AIM OF THE TASK
Print, in exact form, the lines below from the one containing "Tag the black" through the one containing "<point>138,214</point>", and omit all others.

INFORMATION SHOWN
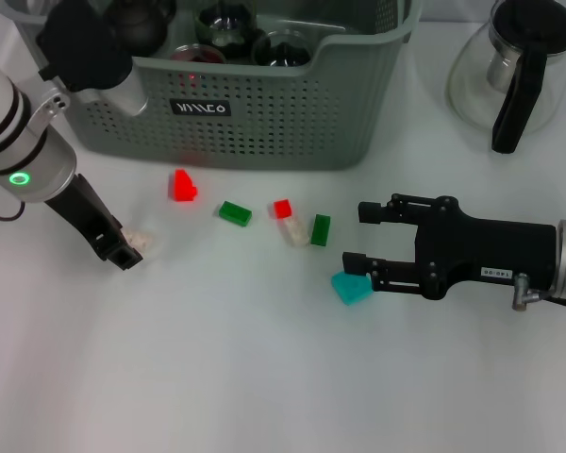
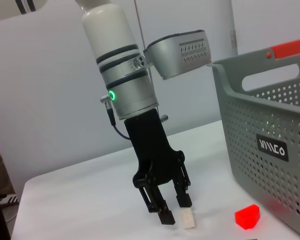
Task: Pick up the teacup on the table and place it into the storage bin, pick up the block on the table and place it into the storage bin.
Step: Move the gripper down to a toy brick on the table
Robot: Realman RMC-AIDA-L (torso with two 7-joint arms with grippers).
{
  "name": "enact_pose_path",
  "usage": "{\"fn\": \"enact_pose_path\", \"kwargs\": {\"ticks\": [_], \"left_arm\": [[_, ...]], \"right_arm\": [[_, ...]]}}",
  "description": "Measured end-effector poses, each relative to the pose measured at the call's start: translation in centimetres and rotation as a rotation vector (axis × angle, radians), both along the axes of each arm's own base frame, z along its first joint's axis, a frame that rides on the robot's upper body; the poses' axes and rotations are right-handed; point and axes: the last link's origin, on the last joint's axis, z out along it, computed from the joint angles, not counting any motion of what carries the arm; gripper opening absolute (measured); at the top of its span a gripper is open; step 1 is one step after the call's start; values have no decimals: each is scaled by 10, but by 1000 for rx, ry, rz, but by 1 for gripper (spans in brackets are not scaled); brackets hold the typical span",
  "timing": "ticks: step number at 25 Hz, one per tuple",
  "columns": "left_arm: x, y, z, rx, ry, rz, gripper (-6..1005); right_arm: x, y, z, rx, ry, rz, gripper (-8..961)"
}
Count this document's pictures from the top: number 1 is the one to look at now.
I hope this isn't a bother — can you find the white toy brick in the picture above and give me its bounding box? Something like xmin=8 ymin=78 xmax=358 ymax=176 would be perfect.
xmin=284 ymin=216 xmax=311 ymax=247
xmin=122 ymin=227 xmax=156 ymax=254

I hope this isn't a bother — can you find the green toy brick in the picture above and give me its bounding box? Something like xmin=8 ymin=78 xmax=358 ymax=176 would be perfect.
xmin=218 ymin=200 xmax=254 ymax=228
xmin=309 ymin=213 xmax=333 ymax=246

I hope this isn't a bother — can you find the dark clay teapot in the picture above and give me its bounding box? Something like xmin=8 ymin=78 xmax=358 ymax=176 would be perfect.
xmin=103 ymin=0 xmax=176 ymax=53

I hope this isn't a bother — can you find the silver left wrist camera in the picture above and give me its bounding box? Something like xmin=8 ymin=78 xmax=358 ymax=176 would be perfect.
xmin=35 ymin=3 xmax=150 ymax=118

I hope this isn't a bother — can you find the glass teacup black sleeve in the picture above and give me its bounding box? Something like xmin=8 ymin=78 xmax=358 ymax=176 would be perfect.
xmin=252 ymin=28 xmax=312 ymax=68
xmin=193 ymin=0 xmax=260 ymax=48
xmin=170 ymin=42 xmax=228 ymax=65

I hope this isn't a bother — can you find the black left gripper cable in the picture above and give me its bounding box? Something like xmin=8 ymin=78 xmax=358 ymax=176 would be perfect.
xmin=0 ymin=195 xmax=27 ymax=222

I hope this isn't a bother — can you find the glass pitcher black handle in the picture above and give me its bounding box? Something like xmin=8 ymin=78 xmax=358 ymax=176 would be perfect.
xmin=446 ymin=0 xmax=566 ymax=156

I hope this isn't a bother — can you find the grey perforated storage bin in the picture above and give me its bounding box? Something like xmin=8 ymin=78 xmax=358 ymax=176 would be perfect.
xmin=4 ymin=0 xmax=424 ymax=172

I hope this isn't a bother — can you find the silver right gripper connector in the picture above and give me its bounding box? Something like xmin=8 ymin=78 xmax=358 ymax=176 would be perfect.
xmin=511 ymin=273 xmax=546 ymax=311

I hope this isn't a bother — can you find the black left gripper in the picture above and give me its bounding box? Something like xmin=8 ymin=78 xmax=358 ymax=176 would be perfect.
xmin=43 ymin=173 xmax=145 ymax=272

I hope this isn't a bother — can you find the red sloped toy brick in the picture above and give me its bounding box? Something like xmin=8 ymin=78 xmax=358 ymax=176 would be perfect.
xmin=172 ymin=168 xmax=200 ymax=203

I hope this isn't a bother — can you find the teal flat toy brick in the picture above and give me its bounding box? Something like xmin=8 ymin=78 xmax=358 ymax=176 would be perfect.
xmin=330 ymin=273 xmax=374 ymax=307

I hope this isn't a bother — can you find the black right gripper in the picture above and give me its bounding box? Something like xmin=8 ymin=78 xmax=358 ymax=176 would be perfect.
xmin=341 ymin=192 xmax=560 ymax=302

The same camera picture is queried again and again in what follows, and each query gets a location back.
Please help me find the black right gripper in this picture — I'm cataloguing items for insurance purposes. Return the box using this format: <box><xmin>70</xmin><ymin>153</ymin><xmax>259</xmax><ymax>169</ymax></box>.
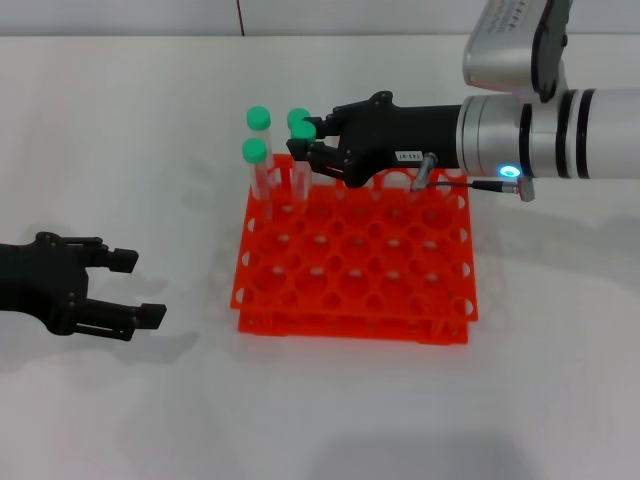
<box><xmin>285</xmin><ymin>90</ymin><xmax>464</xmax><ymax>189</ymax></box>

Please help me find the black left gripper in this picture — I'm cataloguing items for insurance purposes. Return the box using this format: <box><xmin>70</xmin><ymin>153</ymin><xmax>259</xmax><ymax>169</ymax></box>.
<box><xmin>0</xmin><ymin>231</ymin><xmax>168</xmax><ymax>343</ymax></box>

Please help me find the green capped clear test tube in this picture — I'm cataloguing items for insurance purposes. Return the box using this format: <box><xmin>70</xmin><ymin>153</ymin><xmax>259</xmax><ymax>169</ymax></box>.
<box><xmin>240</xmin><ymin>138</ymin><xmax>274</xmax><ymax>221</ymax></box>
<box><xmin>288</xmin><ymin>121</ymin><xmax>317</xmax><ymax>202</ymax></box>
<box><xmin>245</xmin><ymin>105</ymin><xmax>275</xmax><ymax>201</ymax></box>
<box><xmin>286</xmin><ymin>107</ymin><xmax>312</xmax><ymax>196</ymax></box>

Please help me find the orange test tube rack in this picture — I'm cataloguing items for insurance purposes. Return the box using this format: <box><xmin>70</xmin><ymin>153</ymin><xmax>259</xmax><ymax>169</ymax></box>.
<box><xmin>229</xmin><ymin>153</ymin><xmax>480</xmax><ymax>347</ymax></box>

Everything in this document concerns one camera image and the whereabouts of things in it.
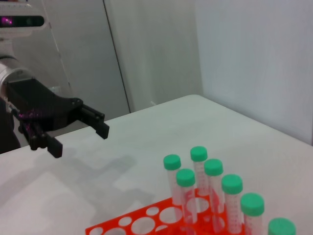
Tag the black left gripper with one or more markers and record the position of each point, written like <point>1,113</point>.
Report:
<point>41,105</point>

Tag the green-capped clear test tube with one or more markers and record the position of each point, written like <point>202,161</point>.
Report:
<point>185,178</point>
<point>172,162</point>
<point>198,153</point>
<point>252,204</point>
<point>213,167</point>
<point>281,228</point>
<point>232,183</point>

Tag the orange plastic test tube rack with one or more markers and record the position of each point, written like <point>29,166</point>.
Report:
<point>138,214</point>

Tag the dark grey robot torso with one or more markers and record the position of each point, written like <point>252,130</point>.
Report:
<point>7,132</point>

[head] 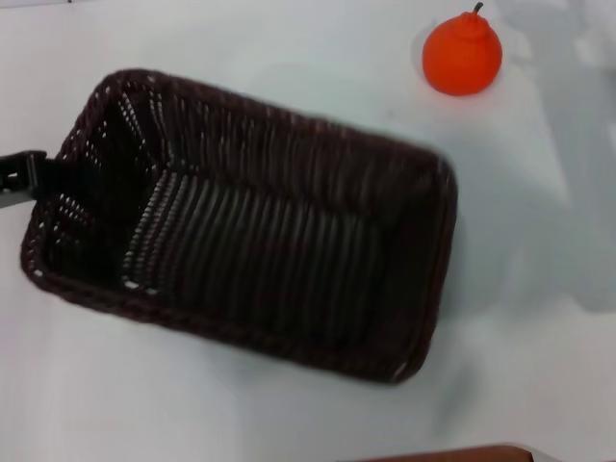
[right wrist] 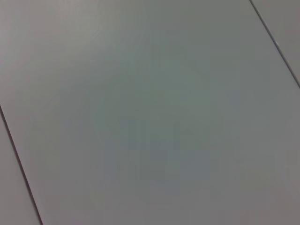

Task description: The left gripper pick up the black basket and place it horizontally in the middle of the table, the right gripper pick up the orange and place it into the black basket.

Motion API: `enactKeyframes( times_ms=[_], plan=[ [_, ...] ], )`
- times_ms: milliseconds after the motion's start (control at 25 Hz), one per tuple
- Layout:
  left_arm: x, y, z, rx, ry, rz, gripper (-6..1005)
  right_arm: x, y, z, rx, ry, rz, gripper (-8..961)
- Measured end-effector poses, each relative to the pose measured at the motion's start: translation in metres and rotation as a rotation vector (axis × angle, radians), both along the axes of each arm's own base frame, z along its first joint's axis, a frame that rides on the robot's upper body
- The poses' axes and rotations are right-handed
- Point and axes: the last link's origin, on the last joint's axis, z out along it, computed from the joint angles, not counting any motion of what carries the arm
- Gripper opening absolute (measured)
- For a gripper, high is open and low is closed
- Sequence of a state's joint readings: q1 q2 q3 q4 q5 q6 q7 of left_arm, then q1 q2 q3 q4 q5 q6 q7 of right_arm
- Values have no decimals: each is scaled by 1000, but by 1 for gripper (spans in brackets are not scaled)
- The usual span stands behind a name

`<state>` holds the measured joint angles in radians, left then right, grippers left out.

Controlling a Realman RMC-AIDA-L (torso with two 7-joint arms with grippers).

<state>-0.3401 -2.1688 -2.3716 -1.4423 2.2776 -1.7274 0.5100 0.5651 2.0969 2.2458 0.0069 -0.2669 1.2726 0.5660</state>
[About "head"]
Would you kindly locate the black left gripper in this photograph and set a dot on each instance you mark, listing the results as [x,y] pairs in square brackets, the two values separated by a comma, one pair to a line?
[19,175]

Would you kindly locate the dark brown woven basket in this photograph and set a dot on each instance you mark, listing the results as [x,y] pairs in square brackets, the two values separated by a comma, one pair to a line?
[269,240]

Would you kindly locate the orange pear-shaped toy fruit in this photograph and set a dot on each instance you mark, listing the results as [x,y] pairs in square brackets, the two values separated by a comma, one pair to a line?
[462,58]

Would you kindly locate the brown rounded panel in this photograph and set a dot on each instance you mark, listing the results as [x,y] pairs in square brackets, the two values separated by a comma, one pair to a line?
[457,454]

EXERCISE OUTPUT
Tag the black left gripper with one or more markers and record the position of each point, written like <point>1,113</point>.
Report:
<point>41,105</point>

Tag the green-capped clear test tube with one or more markers and record the position of each point, written like <point>202,161</point>.
Report:
<point>185,178</point>
<point>172,162</point>
<point>198,153</point>
<point>252,204</point>
<point>213,167</point>
<point>281,228</point>
<point>232,183</point>

Tag the orange plastic test tube rack with one or more markers and record the position of each point, written like <point>29,166</point>.
Report:
<point>138,214</point>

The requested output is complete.